Publication year - 2020
Publication title -
ecohydrology
Language(s) - English
Resource type - Journals
SCImago Journal Rank - 0.982
H-Index - 54
eISSN - 1936-0592
pISSN - 1936-0584
DOI - 10.1002/eco.2202
Subject(s) - environmental science , canopy , snow , tree canopy , physical geography , hydrology (agriculture) , geography , geology , meteorology , geotechnical engineering , archaeology
In the Southwest United States, water resources depend heavily on snowpacks, which are temporally and spatially limited in this warm, semiarid region. Snow accumulation and ablation in the Southwest are heavily influenced by forest structure.
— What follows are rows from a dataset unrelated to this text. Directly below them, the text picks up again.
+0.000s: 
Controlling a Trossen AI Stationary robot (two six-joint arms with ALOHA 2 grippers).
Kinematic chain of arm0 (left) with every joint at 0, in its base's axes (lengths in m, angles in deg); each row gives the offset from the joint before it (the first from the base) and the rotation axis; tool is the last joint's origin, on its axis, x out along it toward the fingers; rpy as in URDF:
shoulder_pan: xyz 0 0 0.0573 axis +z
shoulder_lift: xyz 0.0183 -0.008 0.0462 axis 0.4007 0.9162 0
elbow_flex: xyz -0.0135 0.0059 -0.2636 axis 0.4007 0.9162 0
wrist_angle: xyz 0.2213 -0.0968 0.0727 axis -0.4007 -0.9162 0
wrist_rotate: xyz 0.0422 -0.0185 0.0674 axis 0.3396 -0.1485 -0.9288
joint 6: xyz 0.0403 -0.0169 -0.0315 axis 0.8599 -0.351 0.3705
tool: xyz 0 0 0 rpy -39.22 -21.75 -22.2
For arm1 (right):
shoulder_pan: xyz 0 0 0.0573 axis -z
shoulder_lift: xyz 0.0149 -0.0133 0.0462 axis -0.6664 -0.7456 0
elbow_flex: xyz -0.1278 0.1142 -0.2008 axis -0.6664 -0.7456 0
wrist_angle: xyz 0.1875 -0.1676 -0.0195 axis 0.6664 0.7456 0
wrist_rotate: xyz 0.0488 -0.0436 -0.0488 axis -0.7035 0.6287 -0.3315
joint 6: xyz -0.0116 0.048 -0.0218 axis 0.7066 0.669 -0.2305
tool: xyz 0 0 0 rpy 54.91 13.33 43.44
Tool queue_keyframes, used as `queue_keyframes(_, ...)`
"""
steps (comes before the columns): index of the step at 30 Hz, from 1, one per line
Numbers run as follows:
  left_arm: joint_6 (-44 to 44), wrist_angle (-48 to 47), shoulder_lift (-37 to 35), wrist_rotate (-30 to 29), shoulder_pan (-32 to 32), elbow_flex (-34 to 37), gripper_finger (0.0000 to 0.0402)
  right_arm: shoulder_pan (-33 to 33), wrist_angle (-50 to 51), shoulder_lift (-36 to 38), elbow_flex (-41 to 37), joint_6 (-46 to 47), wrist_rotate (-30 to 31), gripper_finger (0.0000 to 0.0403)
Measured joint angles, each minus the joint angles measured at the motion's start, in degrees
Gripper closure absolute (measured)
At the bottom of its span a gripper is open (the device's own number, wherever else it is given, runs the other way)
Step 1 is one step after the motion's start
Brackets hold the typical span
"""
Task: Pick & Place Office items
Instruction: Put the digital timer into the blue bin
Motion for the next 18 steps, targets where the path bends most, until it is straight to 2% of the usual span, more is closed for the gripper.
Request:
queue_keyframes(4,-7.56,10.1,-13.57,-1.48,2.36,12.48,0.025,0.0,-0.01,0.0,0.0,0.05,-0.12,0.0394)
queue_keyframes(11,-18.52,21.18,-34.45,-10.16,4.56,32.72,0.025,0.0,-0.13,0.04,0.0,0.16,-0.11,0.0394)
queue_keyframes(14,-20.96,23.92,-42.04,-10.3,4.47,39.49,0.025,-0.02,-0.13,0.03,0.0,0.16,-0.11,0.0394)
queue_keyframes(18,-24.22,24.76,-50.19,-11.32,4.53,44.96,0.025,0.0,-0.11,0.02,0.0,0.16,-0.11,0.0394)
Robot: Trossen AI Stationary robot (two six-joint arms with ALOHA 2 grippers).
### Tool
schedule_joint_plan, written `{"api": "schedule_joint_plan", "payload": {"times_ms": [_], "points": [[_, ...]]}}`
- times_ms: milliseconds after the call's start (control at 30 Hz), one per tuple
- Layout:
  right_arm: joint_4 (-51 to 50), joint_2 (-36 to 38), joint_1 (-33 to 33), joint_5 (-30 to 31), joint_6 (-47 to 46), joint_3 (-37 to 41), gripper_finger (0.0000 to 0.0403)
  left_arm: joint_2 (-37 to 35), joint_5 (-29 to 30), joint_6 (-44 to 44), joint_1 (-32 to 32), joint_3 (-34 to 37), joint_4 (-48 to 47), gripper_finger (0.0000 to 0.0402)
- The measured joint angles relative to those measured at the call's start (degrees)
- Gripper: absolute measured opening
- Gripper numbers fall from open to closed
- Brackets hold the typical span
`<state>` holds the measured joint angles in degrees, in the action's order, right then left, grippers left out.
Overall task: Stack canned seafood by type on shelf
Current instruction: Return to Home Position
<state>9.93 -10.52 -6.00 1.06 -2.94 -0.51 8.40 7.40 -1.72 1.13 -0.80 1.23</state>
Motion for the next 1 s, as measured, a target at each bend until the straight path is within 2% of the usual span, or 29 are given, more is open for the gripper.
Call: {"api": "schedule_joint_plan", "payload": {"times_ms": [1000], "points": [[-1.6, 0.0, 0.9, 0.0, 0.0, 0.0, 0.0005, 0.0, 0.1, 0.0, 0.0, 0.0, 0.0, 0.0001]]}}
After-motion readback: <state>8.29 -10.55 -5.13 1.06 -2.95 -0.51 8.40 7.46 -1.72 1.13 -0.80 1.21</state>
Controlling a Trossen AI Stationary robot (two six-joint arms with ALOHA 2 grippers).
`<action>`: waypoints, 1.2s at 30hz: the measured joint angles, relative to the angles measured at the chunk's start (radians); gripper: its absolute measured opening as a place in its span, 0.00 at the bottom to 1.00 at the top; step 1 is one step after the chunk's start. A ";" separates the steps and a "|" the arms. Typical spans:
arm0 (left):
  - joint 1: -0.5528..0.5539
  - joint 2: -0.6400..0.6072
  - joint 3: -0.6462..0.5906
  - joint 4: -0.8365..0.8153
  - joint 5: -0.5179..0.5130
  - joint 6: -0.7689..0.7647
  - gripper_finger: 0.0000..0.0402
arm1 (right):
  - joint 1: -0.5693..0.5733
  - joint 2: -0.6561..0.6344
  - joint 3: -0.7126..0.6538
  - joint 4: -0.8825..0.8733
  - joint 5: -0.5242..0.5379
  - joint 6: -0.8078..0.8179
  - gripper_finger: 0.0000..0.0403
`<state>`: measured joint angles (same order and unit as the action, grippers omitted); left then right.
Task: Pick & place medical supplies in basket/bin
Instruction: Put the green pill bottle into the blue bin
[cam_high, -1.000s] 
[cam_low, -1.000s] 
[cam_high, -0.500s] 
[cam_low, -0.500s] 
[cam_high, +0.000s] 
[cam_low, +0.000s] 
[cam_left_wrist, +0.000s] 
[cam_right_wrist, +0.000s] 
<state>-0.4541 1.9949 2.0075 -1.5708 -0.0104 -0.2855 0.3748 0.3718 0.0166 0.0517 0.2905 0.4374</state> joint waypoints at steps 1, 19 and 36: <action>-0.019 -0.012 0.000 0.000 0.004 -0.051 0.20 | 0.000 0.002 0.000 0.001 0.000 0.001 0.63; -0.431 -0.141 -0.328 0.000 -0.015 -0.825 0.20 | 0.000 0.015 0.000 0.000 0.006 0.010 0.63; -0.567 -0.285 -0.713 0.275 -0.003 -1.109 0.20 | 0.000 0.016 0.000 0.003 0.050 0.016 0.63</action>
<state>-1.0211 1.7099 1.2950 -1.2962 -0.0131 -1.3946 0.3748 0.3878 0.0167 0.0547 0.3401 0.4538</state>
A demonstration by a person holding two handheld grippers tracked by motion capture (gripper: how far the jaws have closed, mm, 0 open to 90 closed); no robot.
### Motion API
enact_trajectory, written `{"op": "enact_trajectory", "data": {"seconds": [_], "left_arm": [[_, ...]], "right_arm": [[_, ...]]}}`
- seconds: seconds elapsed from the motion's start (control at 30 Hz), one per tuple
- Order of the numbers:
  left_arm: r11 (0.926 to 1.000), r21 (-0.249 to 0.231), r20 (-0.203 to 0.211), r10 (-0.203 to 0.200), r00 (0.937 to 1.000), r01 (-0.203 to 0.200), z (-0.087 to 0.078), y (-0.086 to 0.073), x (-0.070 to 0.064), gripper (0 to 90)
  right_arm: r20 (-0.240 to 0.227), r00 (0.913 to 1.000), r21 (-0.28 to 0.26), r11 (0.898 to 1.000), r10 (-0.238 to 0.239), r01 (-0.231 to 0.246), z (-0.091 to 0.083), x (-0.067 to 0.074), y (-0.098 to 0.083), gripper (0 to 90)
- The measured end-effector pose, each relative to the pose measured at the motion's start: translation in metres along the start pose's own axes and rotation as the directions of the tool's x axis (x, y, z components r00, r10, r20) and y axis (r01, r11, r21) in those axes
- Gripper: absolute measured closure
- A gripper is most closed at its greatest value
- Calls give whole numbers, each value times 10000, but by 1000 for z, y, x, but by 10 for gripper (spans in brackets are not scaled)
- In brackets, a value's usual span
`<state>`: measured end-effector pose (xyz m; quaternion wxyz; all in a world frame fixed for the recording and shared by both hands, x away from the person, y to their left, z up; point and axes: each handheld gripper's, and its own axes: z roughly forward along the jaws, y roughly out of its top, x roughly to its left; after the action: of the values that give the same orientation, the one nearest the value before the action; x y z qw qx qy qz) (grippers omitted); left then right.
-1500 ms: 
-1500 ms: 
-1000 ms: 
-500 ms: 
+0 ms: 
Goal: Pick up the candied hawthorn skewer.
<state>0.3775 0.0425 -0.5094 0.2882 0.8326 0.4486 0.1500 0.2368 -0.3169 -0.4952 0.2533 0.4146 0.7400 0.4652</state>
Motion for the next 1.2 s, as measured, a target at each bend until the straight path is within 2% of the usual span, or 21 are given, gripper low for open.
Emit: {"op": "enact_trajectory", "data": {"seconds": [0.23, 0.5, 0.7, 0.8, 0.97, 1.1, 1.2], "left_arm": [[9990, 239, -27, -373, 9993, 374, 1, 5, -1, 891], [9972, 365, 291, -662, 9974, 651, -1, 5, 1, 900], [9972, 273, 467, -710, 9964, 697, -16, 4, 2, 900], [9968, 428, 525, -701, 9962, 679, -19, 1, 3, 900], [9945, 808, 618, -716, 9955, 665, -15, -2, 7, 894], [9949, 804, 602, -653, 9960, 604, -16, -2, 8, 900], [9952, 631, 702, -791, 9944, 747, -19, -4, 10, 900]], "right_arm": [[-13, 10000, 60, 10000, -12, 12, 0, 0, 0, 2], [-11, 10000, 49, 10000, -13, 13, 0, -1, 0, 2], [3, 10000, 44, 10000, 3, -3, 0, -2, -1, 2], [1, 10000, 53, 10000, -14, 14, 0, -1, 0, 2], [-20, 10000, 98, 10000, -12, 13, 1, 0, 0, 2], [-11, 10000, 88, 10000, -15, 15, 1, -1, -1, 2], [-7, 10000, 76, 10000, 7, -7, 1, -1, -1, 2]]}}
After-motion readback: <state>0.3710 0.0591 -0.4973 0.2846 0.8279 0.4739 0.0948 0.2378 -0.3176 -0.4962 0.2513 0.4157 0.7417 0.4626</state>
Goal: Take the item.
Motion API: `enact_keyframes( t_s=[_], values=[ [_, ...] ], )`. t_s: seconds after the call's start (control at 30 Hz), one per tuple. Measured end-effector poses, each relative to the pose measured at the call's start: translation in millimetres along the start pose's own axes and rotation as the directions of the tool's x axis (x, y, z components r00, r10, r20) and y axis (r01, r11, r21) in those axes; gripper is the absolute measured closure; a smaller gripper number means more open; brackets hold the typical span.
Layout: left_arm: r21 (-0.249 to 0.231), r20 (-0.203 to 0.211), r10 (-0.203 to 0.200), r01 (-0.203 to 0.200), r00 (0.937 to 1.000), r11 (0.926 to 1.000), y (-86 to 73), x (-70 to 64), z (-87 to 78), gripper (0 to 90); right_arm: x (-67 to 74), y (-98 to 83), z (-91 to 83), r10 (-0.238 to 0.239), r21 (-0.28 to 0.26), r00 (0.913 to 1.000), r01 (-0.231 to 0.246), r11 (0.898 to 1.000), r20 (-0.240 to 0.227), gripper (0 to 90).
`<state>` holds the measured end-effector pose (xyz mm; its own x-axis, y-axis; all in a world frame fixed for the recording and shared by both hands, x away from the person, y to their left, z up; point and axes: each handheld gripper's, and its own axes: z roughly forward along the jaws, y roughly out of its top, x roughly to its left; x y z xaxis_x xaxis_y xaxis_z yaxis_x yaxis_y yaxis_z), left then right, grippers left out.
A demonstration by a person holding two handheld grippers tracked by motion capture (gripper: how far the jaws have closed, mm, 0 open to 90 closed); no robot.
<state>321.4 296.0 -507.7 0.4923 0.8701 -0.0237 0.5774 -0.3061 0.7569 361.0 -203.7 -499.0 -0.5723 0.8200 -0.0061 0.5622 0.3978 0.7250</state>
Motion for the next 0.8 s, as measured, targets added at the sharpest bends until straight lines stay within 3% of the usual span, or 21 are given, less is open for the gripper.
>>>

Therefore, water resource managers urgently need to understand the future impacts of unprecedented forest changes now occurring from drought, insect infestation, and forest management. Here, we present state‐of‐the‐art maps and time series of snow water equivalent (SWE), which account for spatial variability of snow depth and snow density over a large range of forest structure and topographies in the highlands of central Arizona. We show that the degree of forest cover and its geometry largely determine which areas have more/less snow accumulation and faster/slower ablation. Compared with under‐canopy areas, open areas can have 20–30% more accumulation and ablation rates can vary by 15–30% in sunny areas versus shaded areas. Although SWE response to forest cover is widely variable, depending on how much shading the trees provide versus how much snow is intercepted and lost through canopy sublimation, dense forests generally have less SWE than sparser forests. In general, SWE is optimized at intermediate levels of forest cover (~30–50%) on flat and north‐facing slopes. Somewhat counterintuitively, increasing forest cover generally causes a reduction of SWE on south‐facing slopes, where trees are less effective at reducing radiative forcing at the snow surface due to less efficient shading and increased enhancement of longwave radiation from the warm canopy.